Work to complete
Copy, word for word, the lines of the entries below between the one with "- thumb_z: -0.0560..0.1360" and the one with "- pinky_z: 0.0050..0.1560", inclusive, and leave out everything else.

Record excerpts

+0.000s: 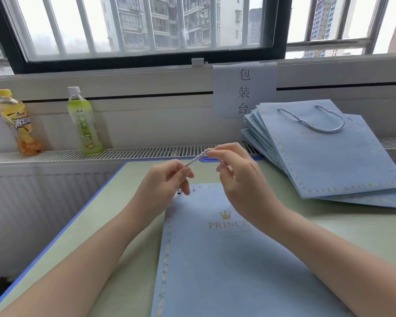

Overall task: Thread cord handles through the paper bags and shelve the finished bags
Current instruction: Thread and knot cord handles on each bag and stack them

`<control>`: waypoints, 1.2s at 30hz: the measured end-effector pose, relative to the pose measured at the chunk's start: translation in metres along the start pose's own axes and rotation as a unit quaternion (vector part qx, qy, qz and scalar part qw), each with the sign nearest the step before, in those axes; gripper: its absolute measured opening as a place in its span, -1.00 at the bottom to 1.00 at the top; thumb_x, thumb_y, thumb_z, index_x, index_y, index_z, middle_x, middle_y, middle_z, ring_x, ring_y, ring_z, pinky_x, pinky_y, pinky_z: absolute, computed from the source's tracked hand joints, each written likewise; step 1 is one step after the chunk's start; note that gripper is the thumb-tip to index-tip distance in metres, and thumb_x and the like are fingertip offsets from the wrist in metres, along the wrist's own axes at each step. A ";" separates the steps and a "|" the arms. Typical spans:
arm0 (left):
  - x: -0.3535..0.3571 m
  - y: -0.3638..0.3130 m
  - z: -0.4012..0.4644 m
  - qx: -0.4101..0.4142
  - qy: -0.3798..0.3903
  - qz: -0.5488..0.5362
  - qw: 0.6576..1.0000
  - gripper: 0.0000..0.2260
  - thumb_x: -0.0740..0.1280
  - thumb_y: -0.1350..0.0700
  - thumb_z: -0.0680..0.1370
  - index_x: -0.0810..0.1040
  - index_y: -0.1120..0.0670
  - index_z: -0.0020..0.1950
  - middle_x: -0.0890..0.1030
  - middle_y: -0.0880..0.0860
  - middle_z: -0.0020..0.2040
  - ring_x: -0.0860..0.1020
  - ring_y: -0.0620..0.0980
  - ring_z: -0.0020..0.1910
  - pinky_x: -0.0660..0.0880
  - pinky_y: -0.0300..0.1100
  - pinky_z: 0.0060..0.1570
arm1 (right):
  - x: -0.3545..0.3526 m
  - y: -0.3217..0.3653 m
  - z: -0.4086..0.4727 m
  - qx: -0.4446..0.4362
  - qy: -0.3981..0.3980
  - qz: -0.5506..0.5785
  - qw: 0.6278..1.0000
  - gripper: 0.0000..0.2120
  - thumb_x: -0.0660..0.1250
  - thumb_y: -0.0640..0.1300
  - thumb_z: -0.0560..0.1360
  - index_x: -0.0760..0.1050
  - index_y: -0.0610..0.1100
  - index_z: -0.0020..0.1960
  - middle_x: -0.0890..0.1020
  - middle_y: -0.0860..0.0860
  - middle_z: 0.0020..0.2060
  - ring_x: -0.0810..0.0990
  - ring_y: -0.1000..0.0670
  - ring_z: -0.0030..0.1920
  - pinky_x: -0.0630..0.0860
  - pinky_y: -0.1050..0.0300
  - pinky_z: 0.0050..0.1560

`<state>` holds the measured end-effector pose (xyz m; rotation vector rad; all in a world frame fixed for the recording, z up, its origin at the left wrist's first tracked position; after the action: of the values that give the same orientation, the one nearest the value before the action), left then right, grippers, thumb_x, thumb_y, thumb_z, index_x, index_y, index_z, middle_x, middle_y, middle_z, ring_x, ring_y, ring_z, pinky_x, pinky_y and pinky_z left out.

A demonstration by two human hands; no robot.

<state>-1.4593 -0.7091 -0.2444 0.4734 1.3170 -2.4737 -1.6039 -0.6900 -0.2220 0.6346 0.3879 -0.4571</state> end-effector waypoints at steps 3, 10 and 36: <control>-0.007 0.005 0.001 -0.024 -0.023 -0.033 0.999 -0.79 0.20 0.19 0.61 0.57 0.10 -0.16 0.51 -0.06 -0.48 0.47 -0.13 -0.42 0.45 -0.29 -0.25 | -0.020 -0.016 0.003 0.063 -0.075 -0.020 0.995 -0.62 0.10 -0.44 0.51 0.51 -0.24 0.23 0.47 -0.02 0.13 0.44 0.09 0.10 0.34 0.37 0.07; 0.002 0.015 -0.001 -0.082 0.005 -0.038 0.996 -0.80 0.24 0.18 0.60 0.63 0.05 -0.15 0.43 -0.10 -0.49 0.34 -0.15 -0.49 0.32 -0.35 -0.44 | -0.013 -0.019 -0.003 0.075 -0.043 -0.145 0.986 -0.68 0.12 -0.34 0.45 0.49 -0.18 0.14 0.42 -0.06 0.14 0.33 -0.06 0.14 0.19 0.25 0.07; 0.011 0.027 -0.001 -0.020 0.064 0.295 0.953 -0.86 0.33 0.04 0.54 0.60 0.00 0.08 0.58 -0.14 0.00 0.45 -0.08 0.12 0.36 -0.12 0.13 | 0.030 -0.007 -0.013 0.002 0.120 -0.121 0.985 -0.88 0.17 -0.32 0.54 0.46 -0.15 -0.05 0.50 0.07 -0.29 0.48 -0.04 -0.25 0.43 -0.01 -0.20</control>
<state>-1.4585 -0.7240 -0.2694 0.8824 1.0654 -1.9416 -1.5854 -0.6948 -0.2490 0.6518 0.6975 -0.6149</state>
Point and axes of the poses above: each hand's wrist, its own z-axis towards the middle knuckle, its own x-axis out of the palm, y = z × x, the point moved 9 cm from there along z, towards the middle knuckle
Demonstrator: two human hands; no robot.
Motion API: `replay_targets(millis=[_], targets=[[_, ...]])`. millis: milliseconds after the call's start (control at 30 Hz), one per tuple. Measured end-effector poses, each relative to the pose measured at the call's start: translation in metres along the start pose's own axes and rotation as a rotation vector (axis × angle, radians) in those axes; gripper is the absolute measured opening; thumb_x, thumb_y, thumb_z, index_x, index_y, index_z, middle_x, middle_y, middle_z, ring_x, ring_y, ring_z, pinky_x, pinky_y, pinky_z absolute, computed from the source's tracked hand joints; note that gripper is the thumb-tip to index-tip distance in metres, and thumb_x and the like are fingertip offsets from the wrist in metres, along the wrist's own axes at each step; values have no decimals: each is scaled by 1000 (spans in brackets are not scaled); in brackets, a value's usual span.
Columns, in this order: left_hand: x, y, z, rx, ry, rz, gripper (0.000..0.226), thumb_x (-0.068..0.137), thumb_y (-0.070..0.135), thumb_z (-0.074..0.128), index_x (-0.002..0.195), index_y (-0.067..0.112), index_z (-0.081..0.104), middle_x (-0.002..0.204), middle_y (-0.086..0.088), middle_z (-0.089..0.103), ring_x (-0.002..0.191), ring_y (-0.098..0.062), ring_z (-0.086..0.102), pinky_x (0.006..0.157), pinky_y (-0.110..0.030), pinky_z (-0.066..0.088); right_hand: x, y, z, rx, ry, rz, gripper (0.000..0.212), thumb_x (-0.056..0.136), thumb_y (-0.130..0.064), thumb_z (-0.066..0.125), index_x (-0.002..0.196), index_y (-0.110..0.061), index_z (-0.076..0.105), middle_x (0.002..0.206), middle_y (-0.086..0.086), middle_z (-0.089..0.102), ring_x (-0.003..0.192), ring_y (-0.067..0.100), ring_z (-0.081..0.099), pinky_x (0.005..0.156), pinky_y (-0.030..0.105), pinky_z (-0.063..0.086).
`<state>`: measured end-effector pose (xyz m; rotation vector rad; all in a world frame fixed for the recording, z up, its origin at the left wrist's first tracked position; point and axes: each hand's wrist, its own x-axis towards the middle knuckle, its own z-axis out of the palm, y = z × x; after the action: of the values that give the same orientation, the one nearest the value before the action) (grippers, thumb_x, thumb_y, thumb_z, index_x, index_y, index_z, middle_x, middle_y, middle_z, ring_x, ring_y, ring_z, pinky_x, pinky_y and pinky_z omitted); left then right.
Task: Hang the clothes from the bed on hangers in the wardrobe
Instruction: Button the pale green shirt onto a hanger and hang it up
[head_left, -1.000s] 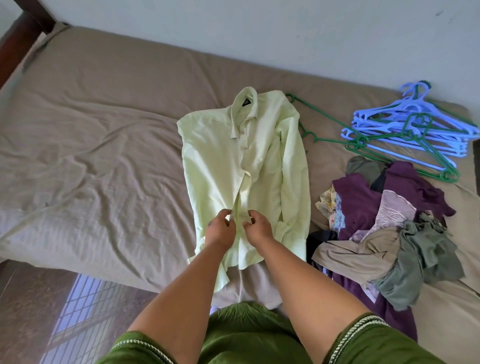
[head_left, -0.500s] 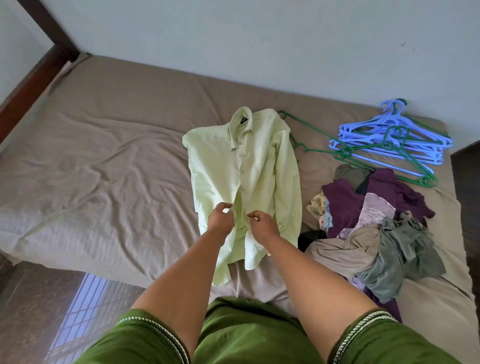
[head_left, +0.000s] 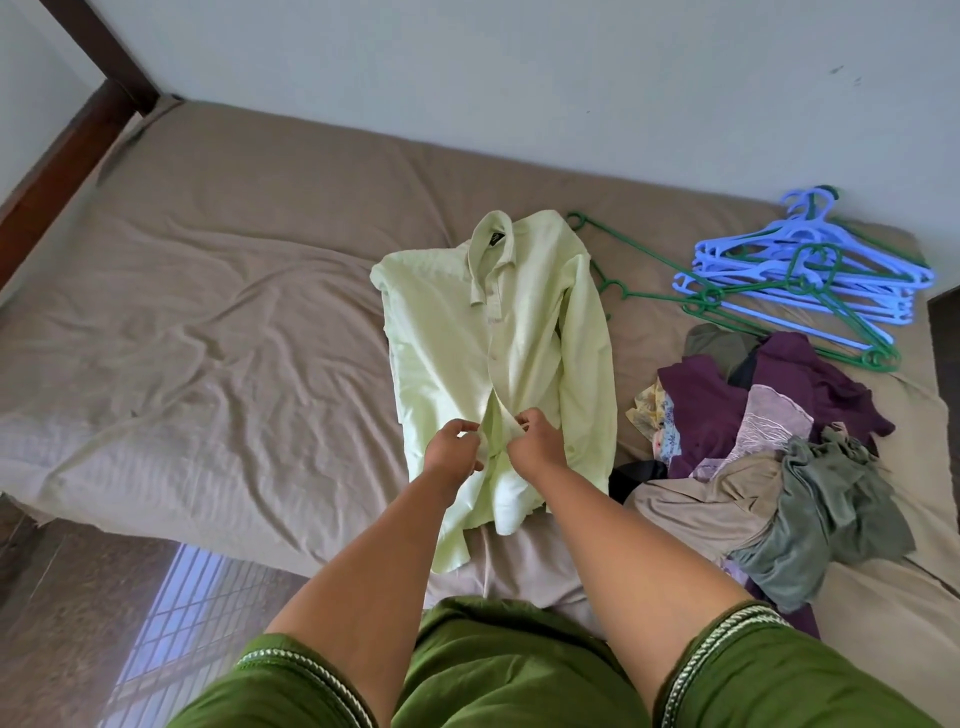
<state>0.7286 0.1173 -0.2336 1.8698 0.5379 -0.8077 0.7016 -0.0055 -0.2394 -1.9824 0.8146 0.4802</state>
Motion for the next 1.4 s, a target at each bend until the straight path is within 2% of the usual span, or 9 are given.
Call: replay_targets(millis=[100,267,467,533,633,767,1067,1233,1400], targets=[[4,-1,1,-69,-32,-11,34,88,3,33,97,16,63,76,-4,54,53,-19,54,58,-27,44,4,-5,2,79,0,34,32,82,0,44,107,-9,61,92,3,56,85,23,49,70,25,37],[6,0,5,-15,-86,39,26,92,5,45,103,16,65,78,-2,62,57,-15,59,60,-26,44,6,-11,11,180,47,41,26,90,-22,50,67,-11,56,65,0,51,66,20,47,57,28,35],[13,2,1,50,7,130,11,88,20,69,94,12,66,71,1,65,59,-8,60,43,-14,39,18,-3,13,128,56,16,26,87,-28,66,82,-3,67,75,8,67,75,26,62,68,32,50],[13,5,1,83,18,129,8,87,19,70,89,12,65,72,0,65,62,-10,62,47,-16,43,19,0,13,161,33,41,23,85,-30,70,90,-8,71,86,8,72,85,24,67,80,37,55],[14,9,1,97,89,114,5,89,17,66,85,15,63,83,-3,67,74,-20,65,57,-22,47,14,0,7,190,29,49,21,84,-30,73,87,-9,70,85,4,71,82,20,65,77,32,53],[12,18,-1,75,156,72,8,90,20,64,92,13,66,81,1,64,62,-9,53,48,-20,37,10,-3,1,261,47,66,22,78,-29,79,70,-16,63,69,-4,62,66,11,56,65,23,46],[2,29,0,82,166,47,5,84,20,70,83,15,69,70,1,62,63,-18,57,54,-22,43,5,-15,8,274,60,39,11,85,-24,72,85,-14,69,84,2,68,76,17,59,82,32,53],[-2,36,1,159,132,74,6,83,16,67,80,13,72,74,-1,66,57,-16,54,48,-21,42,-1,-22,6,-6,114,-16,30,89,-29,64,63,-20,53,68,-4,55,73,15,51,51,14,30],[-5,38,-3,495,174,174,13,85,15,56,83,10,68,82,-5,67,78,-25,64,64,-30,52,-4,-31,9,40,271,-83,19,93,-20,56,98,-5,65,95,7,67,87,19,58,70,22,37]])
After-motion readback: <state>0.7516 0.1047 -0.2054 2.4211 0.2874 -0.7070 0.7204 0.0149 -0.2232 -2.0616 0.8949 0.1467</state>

Response to the exercise
  - thumb_z: -0.0560..0.1360
  - index_x: -0.0760..0.1050
  - index_y: -0.0610..0.1100
  - index_z: -0.0020..0.1960
  - middle_x: -0.0890..0.1020
  - middle_y: -0.0860..0.0860
  - middle_z: 0.0020..0.2060
  - ring_x: -0.0810..0.0990
  - ring_y: -0.1000..0.0670
  - ring_z: -0.0030..0.1920
  - pinky_x: -0.0630..0.0860
  - pinky_y: -0.1050..0.0300
  - pinky_z: 0.0050..0.1560

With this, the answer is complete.